Password and MFA, social sign-in (Google, Microsoft, Apple, GitHub), magic link, machine-to-machine credentials, and application-issued API keys — with passkey / WebAuthn and SAML 2.0 SSO landing soon. They're not separate products grafted together: they share the same user, role, and tenant model, and they all flow through the same Authaz Sign-In UI and the same OAuth 2.0 endpoints. Adding a new method to your application is a configuration change, not an integration project.
Authaz is a standards-compliant OAuth 2.1 + OpenID Connect authorization server. The OAuth 2.1 best-current-practice rules are not opt-ins — they're enforced: PKCE (S256) is required on every authorization-code flow, authorization codes are single-use, the implicit and resource-owner-password grants are not exposed at all, refresh tokens rotate on every exchange, and access tokens are short-lived RS256 JWTs verifiable through a per-application JWKS endpoint. Pushed Authorization Requests (PAR) and Demonstrating Proof of Possession (DPoP, RFC 9449) are supported for clients that want sender-constrained tokens. Algorithm choices are pinned in code so they cannot be downgraded by an attacker. See the flow diagram below.
The default flow for web and mobile apps. The user authenticates at Authaz Sign-In, your app receives an opaque authorization code in the redirect, and your backend exchanges that code for tokens. PKCE binds the code to the originating client, so a stolen code is useless without the matching code_verifier.
Browser Authaz Sign-In Your backend
│ your-app.authaz.io │
│ │ │
│ ① redirect to /universal/oauth2/authorize │
│ with code_challenge (S256) + state + nonce │
├──────────────────────────▶│ │
│ │ │
│ ② hosted login page │
│ password / social / magic link / passkey │
│ + MFA if required │
│ + tenant pick if multi-tenant │
│◀─────────────────────────▶│ │
│ │ │
│ ③ 302 → {redirect_uri}?code=…&state=… │
│◀──────────────────────────┤ │
│ │ │
│ ④ GET {redirect_uri}?code=…&state=… │
├──────────────────────────────────────────────────────────▶│
│ │ │
│ │ ⑤ POST /universal/oauth2/token
│ │ grant_type=authorization_code
│ │ code=… code_verifier=… │
│ │◀─────────────────────────────┤
│ │ │
│ │ ⑥ { access_token (1h, RS256 JWT),
│ │ refresh_token (rotating),
│ │ id_token (OIDC) } │
│ ├─────────────────────────────▶│
│ │ │
│ ⑦ session cookie set; user signed in │
│◀──────────────────────────────────────────────────────────┤
Token signatures verify against https://your-app.authaz.io/.well-known/jwks.json. Refresh-token rotation, single-use codes, pinned RS256, and PKCE-S256 are all required by Authaz, not optional.

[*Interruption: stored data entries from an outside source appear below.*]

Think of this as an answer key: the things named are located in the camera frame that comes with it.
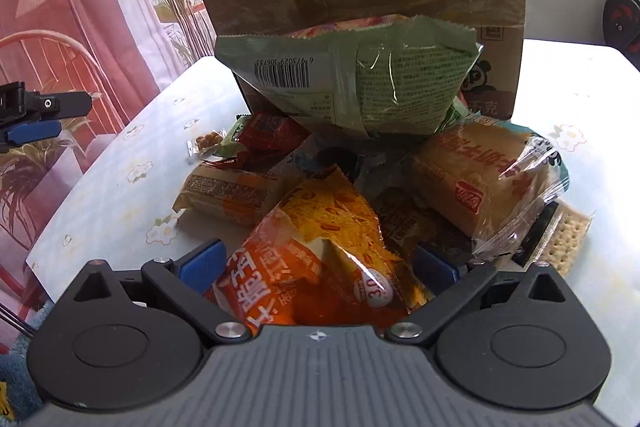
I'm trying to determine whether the red snack packet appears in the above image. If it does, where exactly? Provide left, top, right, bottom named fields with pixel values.
left=235, top=112, right=311, bottom=152

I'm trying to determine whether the clear cracker packet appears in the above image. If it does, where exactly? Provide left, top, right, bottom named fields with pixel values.
left=510, top=199, right=593, bottom=278

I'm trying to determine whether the small peanut packet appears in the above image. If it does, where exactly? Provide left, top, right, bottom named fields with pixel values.
left=187, top=129, right=226, bottom=158

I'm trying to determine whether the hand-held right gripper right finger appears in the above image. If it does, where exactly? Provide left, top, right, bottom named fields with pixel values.
left=385, top=241, right=573, bottom=342

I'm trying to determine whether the green snack bag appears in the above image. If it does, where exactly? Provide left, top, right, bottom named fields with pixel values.
left=215, top=14, right=483, bottom=140

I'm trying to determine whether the clear bread packet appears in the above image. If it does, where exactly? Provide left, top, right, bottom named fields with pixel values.
left=407, top=119, right=571, bottom=253

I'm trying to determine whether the pale blue snack packet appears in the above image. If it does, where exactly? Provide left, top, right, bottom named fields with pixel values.
left=290, top=134, right=416, bottom=188

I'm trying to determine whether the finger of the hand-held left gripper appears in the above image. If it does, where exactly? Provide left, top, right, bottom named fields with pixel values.
left=4, top=91, right=94, bottom=145

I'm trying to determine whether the orange snack bag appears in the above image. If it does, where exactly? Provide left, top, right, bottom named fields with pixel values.
left=207, top=164, right=433, bottom=338

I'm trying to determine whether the red printed curtain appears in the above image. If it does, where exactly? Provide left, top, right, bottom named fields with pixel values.
left=0, top=0, right=216, bottom=343

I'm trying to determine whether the blue fuzzy cloth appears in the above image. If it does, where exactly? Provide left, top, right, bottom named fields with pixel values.
left=0, top=302, right=56, bottom=423

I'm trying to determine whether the black exercise bike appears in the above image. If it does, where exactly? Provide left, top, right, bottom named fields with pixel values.
left=600, top=0, right=640, bottom=72

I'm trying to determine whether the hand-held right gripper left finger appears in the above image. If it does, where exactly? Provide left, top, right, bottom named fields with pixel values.
left=74, top=238, right=252, bottom=342

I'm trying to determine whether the tan biscuit packet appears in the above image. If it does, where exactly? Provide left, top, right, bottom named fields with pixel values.
left=172, top=159, right=296, bottom=228

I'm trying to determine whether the dark snack packet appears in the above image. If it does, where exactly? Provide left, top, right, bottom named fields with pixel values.
left=372, top=187, right=471, bottom=258

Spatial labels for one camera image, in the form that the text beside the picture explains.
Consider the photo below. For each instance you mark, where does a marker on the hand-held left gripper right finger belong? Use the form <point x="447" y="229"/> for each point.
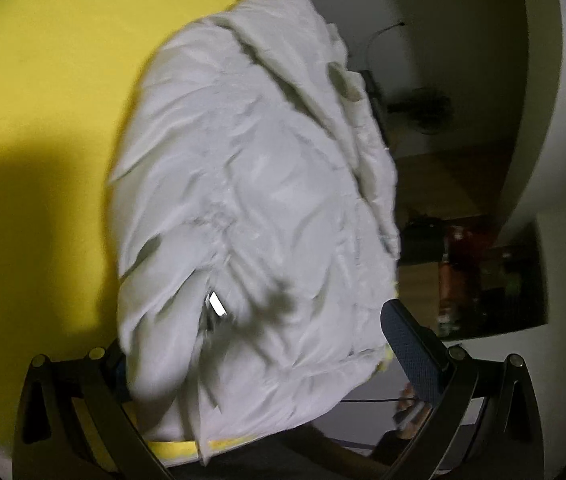
<point x="413" y="350"/>

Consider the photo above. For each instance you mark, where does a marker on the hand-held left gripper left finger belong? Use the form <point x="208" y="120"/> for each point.
<point x="108" y="392"/>

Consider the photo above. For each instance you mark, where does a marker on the white puffer jacket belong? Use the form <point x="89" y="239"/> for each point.
<point x="243" y="185"/>

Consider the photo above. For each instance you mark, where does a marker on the black standing fan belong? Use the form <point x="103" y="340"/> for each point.
<point x="425" y="110"/>

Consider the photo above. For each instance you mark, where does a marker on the yellow blanket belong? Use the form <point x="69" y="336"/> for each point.
<point x="38" y="85"/>

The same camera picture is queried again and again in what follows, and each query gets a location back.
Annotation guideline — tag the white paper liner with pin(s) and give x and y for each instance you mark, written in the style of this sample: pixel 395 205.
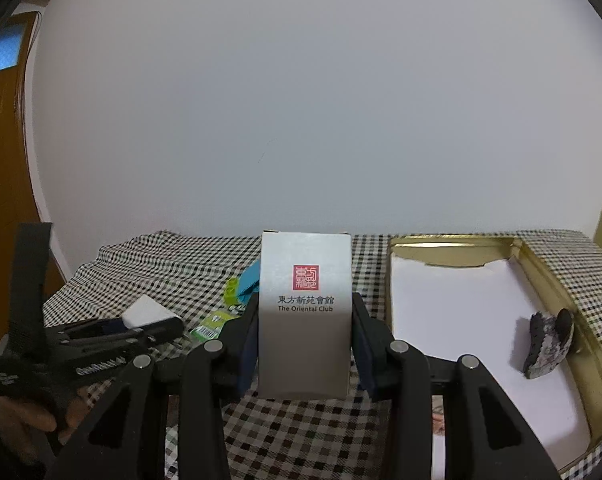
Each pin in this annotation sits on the white paper liner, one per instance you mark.
pixel 461 320

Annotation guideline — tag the black speckled hair clip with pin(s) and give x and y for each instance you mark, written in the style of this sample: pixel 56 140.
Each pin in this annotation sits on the black speckled hair clip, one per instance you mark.
pixel 548 347

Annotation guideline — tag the small white box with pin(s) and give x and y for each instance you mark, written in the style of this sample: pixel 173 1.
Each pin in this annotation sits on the small white box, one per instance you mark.
pixel 143 312

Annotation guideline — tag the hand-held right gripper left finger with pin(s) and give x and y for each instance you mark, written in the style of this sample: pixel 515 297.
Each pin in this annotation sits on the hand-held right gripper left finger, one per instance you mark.
pixel 248 355

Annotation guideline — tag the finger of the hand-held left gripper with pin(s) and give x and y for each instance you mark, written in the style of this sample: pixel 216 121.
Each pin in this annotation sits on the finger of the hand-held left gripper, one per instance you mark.
pixel 98 329
pixel 153 332

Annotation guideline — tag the green toy brick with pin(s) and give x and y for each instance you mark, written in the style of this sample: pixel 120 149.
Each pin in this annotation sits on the green toy brick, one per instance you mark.
pixel 232 290

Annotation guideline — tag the green label packet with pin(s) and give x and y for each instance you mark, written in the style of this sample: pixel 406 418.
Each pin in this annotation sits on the green label packet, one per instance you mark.
pixel 212 325

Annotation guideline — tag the blue toy brick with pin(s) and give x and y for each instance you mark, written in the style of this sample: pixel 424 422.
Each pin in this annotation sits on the blue toy brick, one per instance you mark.
pixel 251 280

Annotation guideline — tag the white cardboard box red stamp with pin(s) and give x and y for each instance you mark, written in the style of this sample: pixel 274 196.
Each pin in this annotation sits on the white cardboard box red stamp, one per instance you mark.
pixel 305 310

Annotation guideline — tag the gold metal tin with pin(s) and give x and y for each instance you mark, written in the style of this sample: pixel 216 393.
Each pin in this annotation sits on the gold metal tin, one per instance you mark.
pixel 546 280

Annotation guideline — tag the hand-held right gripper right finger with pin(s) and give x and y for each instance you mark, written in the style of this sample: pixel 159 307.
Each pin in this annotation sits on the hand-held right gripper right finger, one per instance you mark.
pixel 363 355

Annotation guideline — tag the checkered cloth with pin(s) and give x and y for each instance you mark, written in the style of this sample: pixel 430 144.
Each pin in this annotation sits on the checkered cloth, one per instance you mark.
pixel 181 270

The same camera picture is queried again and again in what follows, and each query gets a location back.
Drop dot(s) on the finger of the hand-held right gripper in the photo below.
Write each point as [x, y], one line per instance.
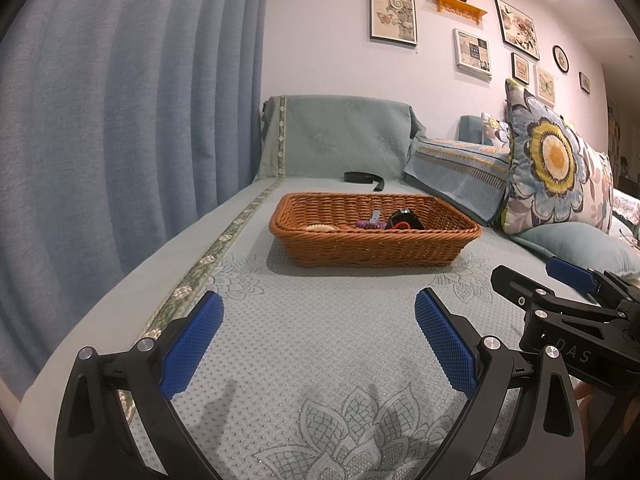
[520, 287]
[572, 274]

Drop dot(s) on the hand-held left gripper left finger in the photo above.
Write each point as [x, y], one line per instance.
[192, 345]

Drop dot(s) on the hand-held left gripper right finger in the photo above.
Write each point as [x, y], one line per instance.
[445, 345]

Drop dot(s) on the brown wicker basket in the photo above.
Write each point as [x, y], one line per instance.
[350, 250]

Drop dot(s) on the person's right hand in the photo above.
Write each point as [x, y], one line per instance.
[585, 405]

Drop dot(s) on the plain teal pillow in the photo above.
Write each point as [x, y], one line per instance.
[575, 245]

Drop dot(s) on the patterned cushion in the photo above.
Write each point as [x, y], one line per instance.
[627, 210]

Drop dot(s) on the embroidered grey-blue sofa cover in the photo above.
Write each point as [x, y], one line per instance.
[325, 320]

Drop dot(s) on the large floral pillow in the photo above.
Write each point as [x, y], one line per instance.
[550, 150]

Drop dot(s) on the black wristwatch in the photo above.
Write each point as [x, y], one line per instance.
[407, 220]

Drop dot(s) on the striped teal pillow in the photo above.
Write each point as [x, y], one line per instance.
[460, 170]

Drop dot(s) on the small floral pillow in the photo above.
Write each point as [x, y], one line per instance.
[492, 130]

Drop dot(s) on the teal sofa backrest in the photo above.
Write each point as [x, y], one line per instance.
[470, 127]

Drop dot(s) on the blue curtain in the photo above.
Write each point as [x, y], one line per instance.
[125, 135]

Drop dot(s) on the teal sofa armrest cover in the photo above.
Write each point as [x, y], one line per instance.
[340, 135]

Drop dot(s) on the light butterfly picture frame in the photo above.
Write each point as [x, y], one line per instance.
[546, 85]

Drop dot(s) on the small black picture frame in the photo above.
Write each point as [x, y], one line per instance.
[585, 82]
[520, 68]

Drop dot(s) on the round black picture frame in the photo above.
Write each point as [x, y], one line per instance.
[561, 58]

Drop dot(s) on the white picture frame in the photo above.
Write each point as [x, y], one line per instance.
[472, 52]

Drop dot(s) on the large flower picture frame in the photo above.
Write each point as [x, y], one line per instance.
[517, 27]

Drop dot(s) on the yellow wall shelf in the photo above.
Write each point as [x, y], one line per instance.
[457, 6]

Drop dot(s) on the large butterfly picture frame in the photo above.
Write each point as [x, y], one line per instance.
[393, 15]

Used by enterprise customers who authenticate against their own identity provider. Authaz acts as the Service Provider (SP): Authaz Sign-In redirects the user to their IdP, receives a signed SAML assertion back, validates it, and then continues the same OAuth 2.1 flow above — so your app receives the standard tokens regardless of how the user authenticated.
Browser Authaz Sign-In Customer IdP Your backend
│ your-app.authaz.io (Okta / Entra / …) │
│ │ │ │
│ ① /universal/auth/saml/login │ │
│ (user picks SSO; routed by email domain) │ │
├──────────────────▶│ │ │
│ │ │ │
│ │ ② signed AuthnRequest │ │
│ 302 ───────────────────────────────────────▶ │
│ │ │ │
│ │ │ ③ user signs in at │
│ │ │ IdP (may already │
│ │ │ have an SSO │
│ │ │ session) │
│ │ │ │
│ ④ POST signed SAMLResponse to /universal/auth/saml/acs │
│◀──────────────────────────────────────────── │
│ │ │
│ ⑤ POST /universal/auth/saml/acs │
├──────────────────▶│ │
│ │ │
│ │ ⑥ verify XML signature, │
│ │ map IdP attributes → Authaz user, │
│ │ create-or-find user record │
│ │ │
│ ⑦ continue OAuth 2.1 authorization-code flow (③ onward, above) │
│◀──────────────────┤ │
The end result is the same set of tokens your app would have received from any other auth method — so SSO is a configuration concern for your customers, not an integration project for you.